- What you are asked to do
Exact repetition is required: reproduce every line of the data.

- Records contained in a dataset
______

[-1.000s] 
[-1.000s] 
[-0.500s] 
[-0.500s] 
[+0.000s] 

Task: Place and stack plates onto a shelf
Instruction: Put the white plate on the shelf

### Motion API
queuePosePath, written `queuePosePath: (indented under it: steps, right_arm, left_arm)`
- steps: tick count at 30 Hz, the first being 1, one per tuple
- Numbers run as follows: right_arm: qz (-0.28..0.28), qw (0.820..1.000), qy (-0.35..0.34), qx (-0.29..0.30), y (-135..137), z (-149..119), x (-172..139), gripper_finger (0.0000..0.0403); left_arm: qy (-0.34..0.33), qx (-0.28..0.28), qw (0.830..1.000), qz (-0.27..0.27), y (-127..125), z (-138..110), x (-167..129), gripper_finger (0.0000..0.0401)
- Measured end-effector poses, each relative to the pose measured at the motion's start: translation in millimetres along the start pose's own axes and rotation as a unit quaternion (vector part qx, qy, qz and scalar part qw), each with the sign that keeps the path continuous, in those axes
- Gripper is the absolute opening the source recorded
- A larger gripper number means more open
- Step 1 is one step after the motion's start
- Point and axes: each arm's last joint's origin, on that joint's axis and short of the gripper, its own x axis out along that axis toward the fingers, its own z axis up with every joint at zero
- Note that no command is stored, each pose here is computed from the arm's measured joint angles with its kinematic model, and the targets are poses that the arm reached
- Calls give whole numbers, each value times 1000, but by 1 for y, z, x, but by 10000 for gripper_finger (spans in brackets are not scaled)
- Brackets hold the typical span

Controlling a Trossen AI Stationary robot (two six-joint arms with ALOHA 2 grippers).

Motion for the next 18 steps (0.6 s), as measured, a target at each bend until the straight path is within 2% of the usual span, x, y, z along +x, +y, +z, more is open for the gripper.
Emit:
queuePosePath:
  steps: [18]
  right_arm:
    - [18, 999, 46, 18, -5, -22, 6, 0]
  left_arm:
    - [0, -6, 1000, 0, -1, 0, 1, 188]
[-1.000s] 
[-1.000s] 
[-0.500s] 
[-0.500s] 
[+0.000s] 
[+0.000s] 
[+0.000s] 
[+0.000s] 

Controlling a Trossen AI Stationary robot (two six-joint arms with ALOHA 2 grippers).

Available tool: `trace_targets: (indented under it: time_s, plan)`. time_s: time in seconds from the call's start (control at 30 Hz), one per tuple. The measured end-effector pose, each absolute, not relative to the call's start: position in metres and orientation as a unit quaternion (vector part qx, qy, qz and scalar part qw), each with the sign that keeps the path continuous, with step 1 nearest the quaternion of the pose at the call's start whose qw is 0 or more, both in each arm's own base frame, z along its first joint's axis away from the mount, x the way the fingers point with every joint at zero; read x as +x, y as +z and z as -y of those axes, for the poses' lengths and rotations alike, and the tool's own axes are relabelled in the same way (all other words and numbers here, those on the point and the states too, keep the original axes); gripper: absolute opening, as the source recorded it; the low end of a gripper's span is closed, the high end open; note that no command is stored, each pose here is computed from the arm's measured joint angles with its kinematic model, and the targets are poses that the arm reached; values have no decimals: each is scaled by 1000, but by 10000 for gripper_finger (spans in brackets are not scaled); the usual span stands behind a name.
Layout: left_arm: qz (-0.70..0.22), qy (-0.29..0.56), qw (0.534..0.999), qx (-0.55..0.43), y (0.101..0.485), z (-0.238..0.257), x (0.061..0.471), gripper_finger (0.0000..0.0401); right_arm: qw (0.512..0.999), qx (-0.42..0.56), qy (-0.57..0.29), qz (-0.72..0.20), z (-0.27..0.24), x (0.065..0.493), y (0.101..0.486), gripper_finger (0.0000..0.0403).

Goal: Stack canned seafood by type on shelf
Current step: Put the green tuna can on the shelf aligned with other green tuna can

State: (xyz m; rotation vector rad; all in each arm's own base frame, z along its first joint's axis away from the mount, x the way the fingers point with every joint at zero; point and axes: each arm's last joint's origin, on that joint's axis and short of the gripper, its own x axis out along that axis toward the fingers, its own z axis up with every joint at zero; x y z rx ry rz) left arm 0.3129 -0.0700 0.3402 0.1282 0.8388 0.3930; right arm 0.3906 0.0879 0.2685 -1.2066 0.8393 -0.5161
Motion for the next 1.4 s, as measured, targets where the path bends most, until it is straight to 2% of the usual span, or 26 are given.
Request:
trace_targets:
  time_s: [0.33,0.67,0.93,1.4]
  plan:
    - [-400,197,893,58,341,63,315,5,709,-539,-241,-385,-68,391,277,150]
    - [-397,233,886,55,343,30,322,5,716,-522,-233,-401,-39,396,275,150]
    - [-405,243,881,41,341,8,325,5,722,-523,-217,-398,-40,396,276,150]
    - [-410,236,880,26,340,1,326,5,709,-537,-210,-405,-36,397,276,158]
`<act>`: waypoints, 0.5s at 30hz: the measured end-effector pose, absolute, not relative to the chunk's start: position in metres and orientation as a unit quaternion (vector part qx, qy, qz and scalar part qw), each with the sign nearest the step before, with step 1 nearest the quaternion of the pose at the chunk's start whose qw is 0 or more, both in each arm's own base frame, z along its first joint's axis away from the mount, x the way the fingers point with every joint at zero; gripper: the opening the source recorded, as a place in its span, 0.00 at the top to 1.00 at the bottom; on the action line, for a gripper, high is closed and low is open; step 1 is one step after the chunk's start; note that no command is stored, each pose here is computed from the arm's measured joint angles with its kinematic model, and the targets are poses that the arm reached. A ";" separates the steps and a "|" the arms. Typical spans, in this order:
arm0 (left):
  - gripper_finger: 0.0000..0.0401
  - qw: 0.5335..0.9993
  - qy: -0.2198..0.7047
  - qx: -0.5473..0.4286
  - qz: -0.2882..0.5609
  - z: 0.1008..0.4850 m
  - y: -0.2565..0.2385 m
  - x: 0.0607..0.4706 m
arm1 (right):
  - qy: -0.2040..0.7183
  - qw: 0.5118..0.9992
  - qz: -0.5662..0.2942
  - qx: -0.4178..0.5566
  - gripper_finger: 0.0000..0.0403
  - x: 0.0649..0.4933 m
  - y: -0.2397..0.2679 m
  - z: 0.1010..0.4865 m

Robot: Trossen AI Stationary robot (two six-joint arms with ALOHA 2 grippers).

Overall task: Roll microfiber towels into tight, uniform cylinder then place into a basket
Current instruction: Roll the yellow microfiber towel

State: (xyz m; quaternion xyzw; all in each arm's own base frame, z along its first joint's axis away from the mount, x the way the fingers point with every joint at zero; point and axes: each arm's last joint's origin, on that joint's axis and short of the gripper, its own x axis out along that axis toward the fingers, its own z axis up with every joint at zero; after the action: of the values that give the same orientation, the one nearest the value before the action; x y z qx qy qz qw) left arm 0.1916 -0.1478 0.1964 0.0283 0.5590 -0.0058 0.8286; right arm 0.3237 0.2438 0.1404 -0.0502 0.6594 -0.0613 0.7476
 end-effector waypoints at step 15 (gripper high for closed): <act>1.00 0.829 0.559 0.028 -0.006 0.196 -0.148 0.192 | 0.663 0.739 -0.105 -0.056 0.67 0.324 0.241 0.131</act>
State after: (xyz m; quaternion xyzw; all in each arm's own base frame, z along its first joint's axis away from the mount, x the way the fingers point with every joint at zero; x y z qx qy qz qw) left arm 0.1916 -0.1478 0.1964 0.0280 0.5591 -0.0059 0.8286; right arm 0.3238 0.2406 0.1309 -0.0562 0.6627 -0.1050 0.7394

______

- Solved problem
[-1.000s] 
[-1.000s] 
[-0.500s] 
[-0.500s] 
[+0.000s] 

Task: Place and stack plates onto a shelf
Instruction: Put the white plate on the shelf

### Motion API
queuePosePath, written `queuePosePath: (indented under it: steps, right_arm, left_arm)`
- steps: tick count at 30 Hz, the first being 1, one per tuple
- Numbers run as follows: right_arm: qz (-0.28..0.28), qw (0.820..1.000), qy (-0.35..0.34), qx (-0.29..0.30), y (-135..137), z (-149..119), x (-172..139), gripper_finger (0.0000..0.0403); left_arm: qy (-0.34..0.33), qx (-0.28..0.28), qw (0.830..1.000), qz (-0.27..0.27), y (-127..125), z (-138..110), x (-167..129), gripper_finger (0.0000..0.0401)
- Measured end-effector poses, each relative to the pose measured at the motion's start: translation in millimetres along the start pose's own axes and rotation as a unit quaternion (vector part qx, qy, qz and scalar part qw), each with the sign that keeps the path continuous, in those axes
- Gripper is the absolute opening the source recorded
- A larger gripper number means more open
- Step 1 is one step after the motion's start
- Point and axes: each arm's last joint's origin, on that joint's axis and short of the gripper, its own x axis out along that axis toward the fingers, its own z axis up with every joint at zero
- Note that no command is stored, each pose here is computed from the arm's measured joint angles with its kinematic model, and the targets are poses that the arm reached
- Calls give whole numbers, each value times 1000, but by 1 for y, z, x, but by 10000 for gripper_finger (spans in brackets are not scaled)
- Brackets hold the typical span

Controlling a Trossen AI Stationary robot (two six-joint arms with ALOHA 2 grippers).

Motion for the next 18 steps (0.6 s), as measured, a target at each bend until the straight path is within 2% of the usual span, x, y, z along +x, +y, +z, more is open for the gripper.
Emit:
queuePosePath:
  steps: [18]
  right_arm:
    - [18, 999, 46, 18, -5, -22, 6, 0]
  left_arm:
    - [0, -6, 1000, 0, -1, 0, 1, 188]
[-1.000s] 
[-1.000s] 
[-0.500s] 
[-0.500s] 
[+0.000s] 
[+0.000s] 
[+0.000s] 
[+0.000s] 

Controlling a Trossen AI Stationary robot (two six-joint arms with ALOHA 2 grippers).

Available tool: `trace_targets: (indented under it: time_s, plan)`. time_s: time in seconds from the call's start (control at 30 Hz), one per tuple. The measured end-effector pose, each absolute, not relative to the call's start: position in metres and orientation as a unit quaternion (vector part qx, qy, qz and scalar part qw), each with the sign that keeps the path continuous, with step 1 nearest the quaternion of the pose at the call's start whose qw is 0 or more, both in each arm's own base frame, z along its first joint's axis away from the mount, x the way the fingers point with every joint at zero; read x as +x, y as +z and z as -y of those axes, for the poses' lengths and rotations alike, and the tool's own axes are relabelled in the same way (all other words and numbers here, those on the point and the states too, keep the original axes); gripper: absolute opening, as the source recorded it; the low end of a gripper's span is closed, the high end open; note that no command is stored, each pose here is computed from the arm's measured joint angles with its kinematic model, and the targets are poses that the arm reached; values have no decimals: each is scaled by 1000, but by 10000 for gripper_finger (spans in brackets are not scaled); the usual span stands behind a name.
Layout: left_arm: qz (-0.70..0.22), qy (-0.29..0.56), qw (0.534..0.999), qx (-0.55..0.43), y (0.101..0.485), z (-0.238..0.257), x (0.061..0.471), gripper_finger (0.0000..0.0401); right_arm: qw (0.512..0.999), qx (-0.42..0.56), qy (-0.57..0.29), qz (-0.72..0.20), z (-0.27..0.24), x (0.065..0.493), y (0.101..0.486), gripper_finger (0.0000..0.0403).

Goal: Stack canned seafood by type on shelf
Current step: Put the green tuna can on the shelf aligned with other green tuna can

State: (xyz m; rotation vector rad; all in each arm's own base frame, z along its first joint's axis away from the mount, x the way the fingers point with every joint at zero; point and axes: each arm's last joint's origin, on that joint's axis and short of the gripper, its own x axis out along that axis toward the fingers, its own z axis up with every joint at zero; x y z rx ry rz) left arm 0.3129 -0.0700 0.3402 0.1282 0.8388 0.3930; right arm 0.3906 0.0879 0.2685 -1.2066 0.8393 -0.5161
Motion for the next 1.4 s, as measured, targets where the path bends most, until it is straight to 2% of the usual span, or 26 are given.
Request:
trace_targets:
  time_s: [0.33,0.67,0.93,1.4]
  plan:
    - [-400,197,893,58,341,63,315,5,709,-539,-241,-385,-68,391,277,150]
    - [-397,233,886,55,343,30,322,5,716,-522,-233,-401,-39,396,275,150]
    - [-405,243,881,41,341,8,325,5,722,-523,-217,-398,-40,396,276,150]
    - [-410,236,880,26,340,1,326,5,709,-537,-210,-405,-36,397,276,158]
`<act>`: waypoints, 0.5s at 30hz: the measured end-effector pose, absolute, not relative to the chunk's start: position in metres and orientation as a unit quaternion (vector part qx, qy, qz and scalar part qw), each with the sign nearest the step before, with step 1 nearest the quaternion of the pose at the chunk's start whose qw is 0 or more, both in each arm's own base frame, z along its first joint's axis away from the mount, x the way the fingers point with every joint at zero; gripper: the opening the source recorded, as a place in its span, 0.00 at the top to 1.00 at the bottom; on the action line, for a gripper, high is closed and low is open; step 1 is one step after the chunk's start; note that no command is stored, each pose here is computed from the arm's measured joint angles with its kinematic model, and the targets are poses that the arm reached. A ";" separates the steps and a "|" the arms. Typical spans, in this order:
arm0 (left):
  - gripper_finger: 0.0000..0.0401
  - qw: 0.5335..0.9993
  - qy: -0.2198..0.7047
  - qx: -0.5473..0.4286
  - qz: -0.2882..0.5609
  - z: 0.1008..0.4850 m
  - y: -0.2565..0.2385 m
  - x: 0.0607..0.4706 m
arm1 (right):
  - qy: -0.2040..0.7183
  - qw: 0.5118..0.9992
  - qz: -0.5662..0.2942
  - qx: -0.4178..0.5566
  - gripper_finger: 0.0000..0.0403
  - x: 0.0649..0.4933 m
  - y: -0.2397..0.2679 m
  - z: 0.1010..0.4865 m

Robot: Trossen AI Stationary robot (two six-joint arms with ALOHA 2 grippers).

Overall task: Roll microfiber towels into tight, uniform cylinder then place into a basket
Current instruction: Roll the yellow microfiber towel

State: (xyz m; quaternion xyzw; all in each arm's own base frame, z along its first joint's axis away from the mount, x the way the fingers point with every joint at zero; point and axes: each arm's last joint's origin, on that joint's axis and short of the gripper, its own x axis out along that axis toward the fingers, its own z axis up with every joint at zero; after the action: of the values that give the same orientation, the one nearest the value before the action; x y z qx qy qz qw) left arm 0.1916 -0.1478 0.1964 0.0283 0.5590 -0.0058 0.8286; right arm 0.3237 0.2438 0.1404 -0.0502 0.6594 -0.0613 0.7476
 end-effector waypoints at step 15 (gripper high for closed): <act>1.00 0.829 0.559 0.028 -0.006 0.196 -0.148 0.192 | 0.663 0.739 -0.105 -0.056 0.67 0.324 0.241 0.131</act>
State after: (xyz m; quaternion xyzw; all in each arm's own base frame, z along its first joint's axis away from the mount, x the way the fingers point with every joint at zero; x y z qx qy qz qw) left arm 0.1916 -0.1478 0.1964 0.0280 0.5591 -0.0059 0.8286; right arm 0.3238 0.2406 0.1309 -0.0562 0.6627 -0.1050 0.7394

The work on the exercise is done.